WORK INSTRUCTIONS ::
Look through the data below. Pick out the lines holding the string "white".

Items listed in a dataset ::
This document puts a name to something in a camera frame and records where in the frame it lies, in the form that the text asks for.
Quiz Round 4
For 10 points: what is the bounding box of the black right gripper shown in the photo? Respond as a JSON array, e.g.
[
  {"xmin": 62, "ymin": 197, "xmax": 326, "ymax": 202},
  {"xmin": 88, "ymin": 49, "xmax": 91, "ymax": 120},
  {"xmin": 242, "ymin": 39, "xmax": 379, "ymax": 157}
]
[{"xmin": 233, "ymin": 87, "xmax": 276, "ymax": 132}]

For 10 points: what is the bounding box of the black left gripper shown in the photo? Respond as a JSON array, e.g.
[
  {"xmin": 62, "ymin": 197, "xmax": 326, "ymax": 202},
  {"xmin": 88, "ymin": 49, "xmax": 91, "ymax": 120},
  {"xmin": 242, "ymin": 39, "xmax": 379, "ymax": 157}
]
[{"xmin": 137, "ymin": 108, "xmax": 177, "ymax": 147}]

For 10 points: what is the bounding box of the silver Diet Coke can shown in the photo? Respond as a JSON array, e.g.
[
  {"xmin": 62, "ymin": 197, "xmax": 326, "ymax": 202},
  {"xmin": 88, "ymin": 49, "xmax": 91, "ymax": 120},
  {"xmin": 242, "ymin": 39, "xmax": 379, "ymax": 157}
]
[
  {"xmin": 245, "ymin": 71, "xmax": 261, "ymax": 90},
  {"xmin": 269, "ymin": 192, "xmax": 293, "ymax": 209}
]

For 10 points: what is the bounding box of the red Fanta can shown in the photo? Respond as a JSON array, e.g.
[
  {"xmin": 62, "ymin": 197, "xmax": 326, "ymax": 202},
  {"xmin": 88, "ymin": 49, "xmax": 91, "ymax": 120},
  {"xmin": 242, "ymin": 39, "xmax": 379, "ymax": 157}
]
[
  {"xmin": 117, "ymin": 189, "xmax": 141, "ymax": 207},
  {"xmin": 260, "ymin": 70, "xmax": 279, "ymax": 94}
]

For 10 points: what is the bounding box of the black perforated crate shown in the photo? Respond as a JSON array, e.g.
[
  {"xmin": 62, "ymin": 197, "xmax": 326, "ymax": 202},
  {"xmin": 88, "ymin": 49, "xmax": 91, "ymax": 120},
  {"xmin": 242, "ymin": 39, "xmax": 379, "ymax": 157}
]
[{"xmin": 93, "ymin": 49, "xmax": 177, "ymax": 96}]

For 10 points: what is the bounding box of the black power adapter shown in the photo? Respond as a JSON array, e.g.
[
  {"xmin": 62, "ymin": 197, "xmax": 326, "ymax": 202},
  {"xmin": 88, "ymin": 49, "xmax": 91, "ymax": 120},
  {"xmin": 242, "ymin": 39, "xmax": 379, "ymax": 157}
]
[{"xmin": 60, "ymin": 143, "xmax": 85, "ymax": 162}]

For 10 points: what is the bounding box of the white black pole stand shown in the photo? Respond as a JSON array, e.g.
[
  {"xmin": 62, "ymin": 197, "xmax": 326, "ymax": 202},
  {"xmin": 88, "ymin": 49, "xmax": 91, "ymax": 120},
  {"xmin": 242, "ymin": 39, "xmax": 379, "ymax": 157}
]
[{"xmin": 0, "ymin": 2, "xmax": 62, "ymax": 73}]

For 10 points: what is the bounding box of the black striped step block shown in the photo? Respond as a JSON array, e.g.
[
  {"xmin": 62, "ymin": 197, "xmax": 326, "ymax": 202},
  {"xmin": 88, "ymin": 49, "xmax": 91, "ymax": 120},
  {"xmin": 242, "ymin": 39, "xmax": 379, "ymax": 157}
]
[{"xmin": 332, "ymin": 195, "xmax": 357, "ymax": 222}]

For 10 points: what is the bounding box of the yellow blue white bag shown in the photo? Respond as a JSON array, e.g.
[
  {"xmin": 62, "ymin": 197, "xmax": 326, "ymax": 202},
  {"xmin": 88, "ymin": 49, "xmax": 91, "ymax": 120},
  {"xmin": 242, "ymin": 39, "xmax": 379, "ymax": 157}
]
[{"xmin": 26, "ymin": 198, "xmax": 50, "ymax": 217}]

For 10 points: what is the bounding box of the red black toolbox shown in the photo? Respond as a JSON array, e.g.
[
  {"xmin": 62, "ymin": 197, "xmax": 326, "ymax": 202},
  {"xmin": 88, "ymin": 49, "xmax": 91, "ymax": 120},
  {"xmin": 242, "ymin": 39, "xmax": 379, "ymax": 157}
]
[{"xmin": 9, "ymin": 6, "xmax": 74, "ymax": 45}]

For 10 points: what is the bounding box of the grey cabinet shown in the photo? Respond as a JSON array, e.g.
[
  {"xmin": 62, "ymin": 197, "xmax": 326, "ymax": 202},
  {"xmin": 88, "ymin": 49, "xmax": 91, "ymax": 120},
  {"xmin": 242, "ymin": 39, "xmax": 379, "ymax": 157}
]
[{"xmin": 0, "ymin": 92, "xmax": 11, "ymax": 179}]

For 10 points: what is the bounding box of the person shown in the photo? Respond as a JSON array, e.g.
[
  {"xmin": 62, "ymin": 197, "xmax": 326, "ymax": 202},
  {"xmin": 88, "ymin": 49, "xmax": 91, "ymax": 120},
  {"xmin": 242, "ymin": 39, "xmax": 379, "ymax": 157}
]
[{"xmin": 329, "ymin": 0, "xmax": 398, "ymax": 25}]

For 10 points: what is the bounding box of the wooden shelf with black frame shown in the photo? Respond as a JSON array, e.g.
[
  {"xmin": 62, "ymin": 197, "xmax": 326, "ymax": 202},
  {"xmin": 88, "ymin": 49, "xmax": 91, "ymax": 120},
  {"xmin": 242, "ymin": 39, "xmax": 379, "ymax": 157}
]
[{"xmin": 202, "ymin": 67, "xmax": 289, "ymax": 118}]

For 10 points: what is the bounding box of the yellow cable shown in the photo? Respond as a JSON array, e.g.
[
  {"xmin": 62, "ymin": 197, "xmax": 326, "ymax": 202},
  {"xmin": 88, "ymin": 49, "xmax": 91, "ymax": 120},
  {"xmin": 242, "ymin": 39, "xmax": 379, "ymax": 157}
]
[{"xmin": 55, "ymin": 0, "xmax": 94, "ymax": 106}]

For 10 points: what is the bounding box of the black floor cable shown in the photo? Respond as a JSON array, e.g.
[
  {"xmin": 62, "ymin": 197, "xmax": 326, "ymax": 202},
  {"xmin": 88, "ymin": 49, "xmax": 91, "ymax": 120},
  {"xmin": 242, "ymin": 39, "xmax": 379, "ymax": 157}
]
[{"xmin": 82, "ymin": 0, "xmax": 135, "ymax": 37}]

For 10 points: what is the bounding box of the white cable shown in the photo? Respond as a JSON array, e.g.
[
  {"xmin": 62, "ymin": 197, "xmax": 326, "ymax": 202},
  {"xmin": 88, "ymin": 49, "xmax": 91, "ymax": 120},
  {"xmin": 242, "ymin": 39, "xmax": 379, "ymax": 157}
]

ANSWER FOR THE TASK ::
For 10 points: what is the bounding box of the white black pole stand shown in the photo? Respond as a JSON array, e.g.
For 10 points: what is the bounding box of the yellow blue white bag shown in the photo? Respond as a JSON array, e.g.
For 10 points: what is the bounding box of the white cable shown in the photo? Respond as a JSON array, e.g.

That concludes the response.